My mother, Harriet McNeal, is 95 years old. Since April she has been living in memory care in the western suburbs of St. Louis, near my older sister.  In mid-October it seemed like she might be approaching end of life. We reached out to hospice and they immediately enrolled her. I dropped everything and left my house on October 25th to drive to St.Louis to be with her. I assumed that when I came back, my mother would be gone.

That wasn’t at all what happened – those who know my mother know that “life force” could be her middle name. We had an extraordinary month together, from the first days when she was mostly in bed, and I sat by her playing her favorite music for her, holding her hand, telling her how much I love her (and hearing her say how much she loves me too), to her wondrous recovery and days upon days of being out driving, going to parks, sharing meals, having adventures.

As the fall colors went on and on, our time was filled with deep love and shared experiences of beauty and wonder, especially out in nature – and no one appreciates beauty more than my mother, and no one can smile with such unalloyed joy.
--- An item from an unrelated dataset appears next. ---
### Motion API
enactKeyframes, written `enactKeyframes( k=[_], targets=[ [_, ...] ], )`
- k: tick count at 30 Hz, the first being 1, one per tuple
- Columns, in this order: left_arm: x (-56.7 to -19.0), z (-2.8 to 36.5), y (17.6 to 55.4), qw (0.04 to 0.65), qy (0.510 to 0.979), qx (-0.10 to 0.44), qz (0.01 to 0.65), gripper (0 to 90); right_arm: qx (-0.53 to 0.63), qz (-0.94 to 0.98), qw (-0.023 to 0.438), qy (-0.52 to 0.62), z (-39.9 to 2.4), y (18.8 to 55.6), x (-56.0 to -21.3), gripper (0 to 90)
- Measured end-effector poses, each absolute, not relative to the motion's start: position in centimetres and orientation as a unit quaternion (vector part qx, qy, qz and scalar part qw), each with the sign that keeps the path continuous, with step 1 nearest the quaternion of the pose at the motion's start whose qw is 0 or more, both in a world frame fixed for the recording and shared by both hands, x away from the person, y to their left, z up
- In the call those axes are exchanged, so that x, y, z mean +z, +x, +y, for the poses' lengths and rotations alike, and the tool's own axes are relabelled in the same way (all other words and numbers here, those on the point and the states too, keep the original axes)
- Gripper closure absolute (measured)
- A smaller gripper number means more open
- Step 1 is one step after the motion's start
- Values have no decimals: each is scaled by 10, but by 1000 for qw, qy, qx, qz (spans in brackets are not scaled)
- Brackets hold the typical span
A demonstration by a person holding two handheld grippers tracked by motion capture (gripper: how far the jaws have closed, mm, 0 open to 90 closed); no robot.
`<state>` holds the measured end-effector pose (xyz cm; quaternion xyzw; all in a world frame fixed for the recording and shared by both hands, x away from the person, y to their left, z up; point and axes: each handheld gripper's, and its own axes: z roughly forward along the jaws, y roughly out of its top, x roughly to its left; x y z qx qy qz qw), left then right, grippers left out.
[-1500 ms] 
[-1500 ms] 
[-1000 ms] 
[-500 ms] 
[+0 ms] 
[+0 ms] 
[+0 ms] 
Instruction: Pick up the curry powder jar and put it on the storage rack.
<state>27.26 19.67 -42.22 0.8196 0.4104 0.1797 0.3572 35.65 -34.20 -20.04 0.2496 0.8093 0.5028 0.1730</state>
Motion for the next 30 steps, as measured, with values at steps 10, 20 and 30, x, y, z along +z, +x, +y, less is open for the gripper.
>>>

Many of her friends and family came to visit her in the early days, thinking this would be the last time to see her, and with them, too, she radiated love. By the time I left she was in fine form, maybe even better than she has been for a while.

Since I returned, I have been thinking of all that I am learning from my mother in this time of accompanying her through the days we were together. She has lost so much – things most of us fear to lose, desperately - many of her memories, her life as a teacher and researcher, macular degeneration taking her ability to read…losing her independence, her beautiful paintings, her ability to walk or to travel, the bicycle she rode all over the world - the list is very long.

And yet….every day I was with her I saw her overcome with joy, from something – my hand in hers, an opera aria, a tree blazing with red leaves against a deep blue sky, or even rolling across the threshold of the house where she lives, out into the big world she still loves so much. I swear, when her time does come, I wouldn’t be surprised if her last words are “so beautiful”.

It was an honor to be with my mother for those weeks, not an weighty obligation. Her joy in the face of all she has lost heals me and teaches me. And when she was sorrowful or confused, or in pain, I was glad I could be there with her at those moments too.

Over the years that I have been back in the Midwest with her, whatever old stories from my childhood that led to resentments or distance just….dissolved.

I am amazed by her - by her inner and outer beauty, by her resilience, by her capacity for love and appreciation, by her willingness to say “yes” to her life even as it is so far from what she would wish for, and that those of us who love her would wish for her. I know that she is severely compromised by dementia, but who she is, her qualities of heart, shine through so brightly, like the sun blazing through clouds.

Sometimes I think, for all my years of spiritual practice, this may be the deepest spiritual practice of all.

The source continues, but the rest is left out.